Et tout à l’heure il débouchera dans cette clairière chenue d’arbres morts revêtus d’une mousse immémoriale.

Tout y est étrangement blanc sur le fond noir des sapins jusqu’à ce papillon qui s’est ouvert un moment dans un rayon de jour livide ; il n’y a personne.

DOÑA PROUHÈZE

Rodrigue !

L’IRRÉPRESSIBLE, allant à reculons vers la coulisse tout en maintenant les yeux sur Doña Prouhèze.

Approchez, maintenant, Honoria ! C’est le moment de vous montrer.

(Entre Doña Honoria.)

Que cette personne en peine sente son amour souffrant repris et enveloppé par votre amour maternel

Et votre cœur de mère qui s’explique avec son cœur d’amante.

(Les deux femmes s’enlacent.)

L’heure de l’épreuve approche ! Je n’ai qu’à dresser devant vous le cadre d’une fenêtre…

(Il fait signe aux machinistes qui dressent un cadre de fenêtre sur lequel les deux femmes viennent s’accouder un moment.)

… Et voyez aussitôt quel fatal morceau d’Espagne vient le remplir.

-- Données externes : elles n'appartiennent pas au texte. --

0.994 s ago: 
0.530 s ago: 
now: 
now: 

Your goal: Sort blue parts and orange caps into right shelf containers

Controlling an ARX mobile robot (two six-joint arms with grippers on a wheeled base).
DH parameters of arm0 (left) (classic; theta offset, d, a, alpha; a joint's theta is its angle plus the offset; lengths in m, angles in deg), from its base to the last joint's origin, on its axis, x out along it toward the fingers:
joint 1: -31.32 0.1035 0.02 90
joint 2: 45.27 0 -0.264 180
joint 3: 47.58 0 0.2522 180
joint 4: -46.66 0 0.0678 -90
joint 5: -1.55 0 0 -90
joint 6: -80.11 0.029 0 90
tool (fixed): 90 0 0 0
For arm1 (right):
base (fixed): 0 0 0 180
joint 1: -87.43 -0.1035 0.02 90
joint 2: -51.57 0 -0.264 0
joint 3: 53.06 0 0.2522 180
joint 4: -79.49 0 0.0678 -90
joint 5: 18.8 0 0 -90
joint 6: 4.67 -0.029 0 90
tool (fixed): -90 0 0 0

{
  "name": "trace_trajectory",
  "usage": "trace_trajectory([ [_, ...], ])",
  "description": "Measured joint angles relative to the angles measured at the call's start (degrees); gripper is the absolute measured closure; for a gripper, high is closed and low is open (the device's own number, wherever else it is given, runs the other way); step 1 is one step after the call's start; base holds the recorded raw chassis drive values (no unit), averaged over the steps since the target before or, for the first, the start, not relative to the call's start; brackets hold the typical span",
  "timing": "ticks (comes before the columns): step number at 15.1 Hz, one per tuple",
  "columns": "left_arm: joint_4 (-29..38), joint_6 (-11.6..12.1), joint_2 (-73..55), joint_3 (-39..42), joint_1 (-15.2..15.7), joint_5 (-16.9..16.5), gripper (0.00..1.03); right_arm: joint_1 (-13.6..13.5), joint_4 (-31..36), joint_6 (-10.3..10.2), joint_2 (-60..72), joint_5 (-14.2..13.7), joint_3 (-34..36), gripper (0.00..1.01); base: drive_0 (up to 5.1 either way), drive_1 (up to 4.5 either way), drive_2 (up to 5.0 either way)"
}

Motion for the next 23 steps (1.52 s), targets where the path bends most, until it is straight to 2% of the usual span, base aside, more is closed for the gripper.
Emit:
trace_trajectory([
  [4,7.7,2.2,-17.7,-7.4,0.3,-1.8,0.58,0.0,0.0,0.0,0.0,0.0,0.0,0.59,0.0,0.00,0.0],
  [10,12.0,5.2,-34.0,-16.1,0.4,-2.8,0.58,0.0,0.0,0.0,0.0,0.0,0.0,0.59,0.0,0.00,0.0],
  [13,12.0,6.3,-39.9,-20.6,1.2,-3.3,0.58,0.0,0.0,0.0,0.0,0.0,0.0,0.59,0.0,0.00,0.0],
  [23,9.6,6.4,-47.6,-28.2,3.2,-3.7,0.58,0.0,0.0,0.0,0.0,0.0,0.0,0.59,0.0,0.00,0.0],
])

Ces montagnes couvertes d’une rude forêt, plus crasseuse que la laine d’un bison, la nuit lumineuse, les ailes de ce grand moulin à notre droite qui d’un coup à chaque seconde interrompent les rayons de la lune,

Et là-bas, par les chemins couverts, Don Pélage précédé de son valet monte pesamment vers vous.

(Pendant ce temps on a complété l’aménagement de la scène III.)

Tout est en ordre, venez.

Il sort emmenant Doña Prouhèze. Doña Honoria reste en scène près de Don Pélage qui est déjà entré.